Dinda menggelengkan kepalanya pelan, "Mas Rehan justru meminta saya untuk diam dan menerima semuanya." jawab Dinda pasrah.
Bi Iyas merasa sangat kesal mendengar cerita Dinda, hatinya juga terasa sakit saat melihat air mata Dinda yang jatuh karena Rehan.
***
Keesokan hari, Dinda buru-buru pergi sebelum ia membuatkan sarapan pagi untuk Rehan yang akan pergi bekerja, Dinda sengaja tidak membuatkan makanan apapun di rumah dan memilih pergi menjenguk Arka.
Tibanya di rumah sakit Dinda segera masuk ke ruangan Arka dan memberikan makanan untuk bi Iyas, yang menjaga Arka secara bergilir dengan dirinya.
"Bi, sarapan dulu," kata Dinda menyodorkan sebungkus makanan.
"Terima kasih, Non. Non sendiri nggak makan?" tanya bi Iyas menaruh perhatian pada Dinda.
"Saya belum lapar, Bi. Mungkin nanti saja." jawab Dinda acuh pada perutnya sendiri dan memilih bermain dengan Arka yang masih terbaring.
Tak lama kemudian, dokter Via datang untuk mengecek keadaan Arka, Dinda menyambutnya dengan hangat dan membiarkan dokter Via memeriksa Arka
"Dok, bagaimana keadaan Arka?" tanya Dinda cemas.
"Sukur lah, keadaan Arka sudah membaik," ucap dokter Via melempar senyum.
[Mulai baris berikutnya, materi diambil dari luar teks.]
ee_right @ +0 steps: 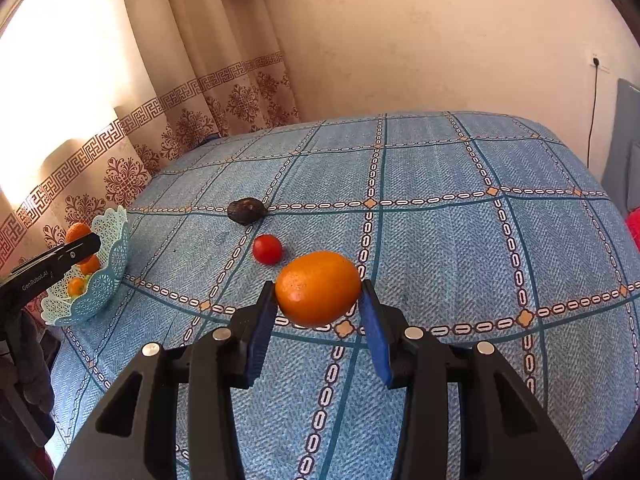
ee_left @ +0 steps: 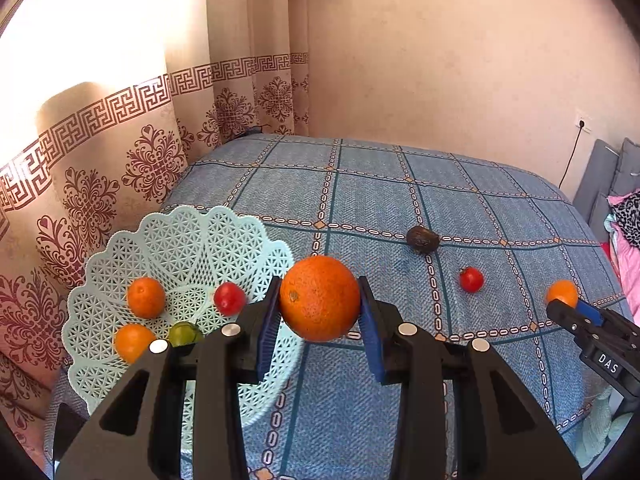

"Sungguh Dok? Alhamdulillah."
Wajah Dinda nampak gembira mendengar kabar tentang putranya, saat ini hanya Arka lah salah satu alasan Dinda mempertahankan rumah tangganya, ia belum siap jika harus menghidupi Arka dengan segala kesederhanaan jika ia sampai bercerai sekarang.
Dinda bertahan karena demi mendapatkan hak nafkah yang harus diberikan oleh Rehan untuk dirinya dan Arka.
"Dok, apa Arka sudah bisa di bawa pulang?" tanya Dinda berharap bisa merawat Arka di rumah.
"Tentu saja boleh Bu, karena keadaan Arka sudah membaik." jawab dokter Via melegakan Dinda.
Setelah memeriksa keadaan Arka dan membolehkan Dinda membawa Arka pulang, Dinda pun meminta bi Iyas untuk bersiap-siap. Sementara Dinda memilih untuk membayar biaya administrasi terlebih dahulu.
Kemudian Dinda kembali lagi ke ruangan Arka dan mengajaknya pulang.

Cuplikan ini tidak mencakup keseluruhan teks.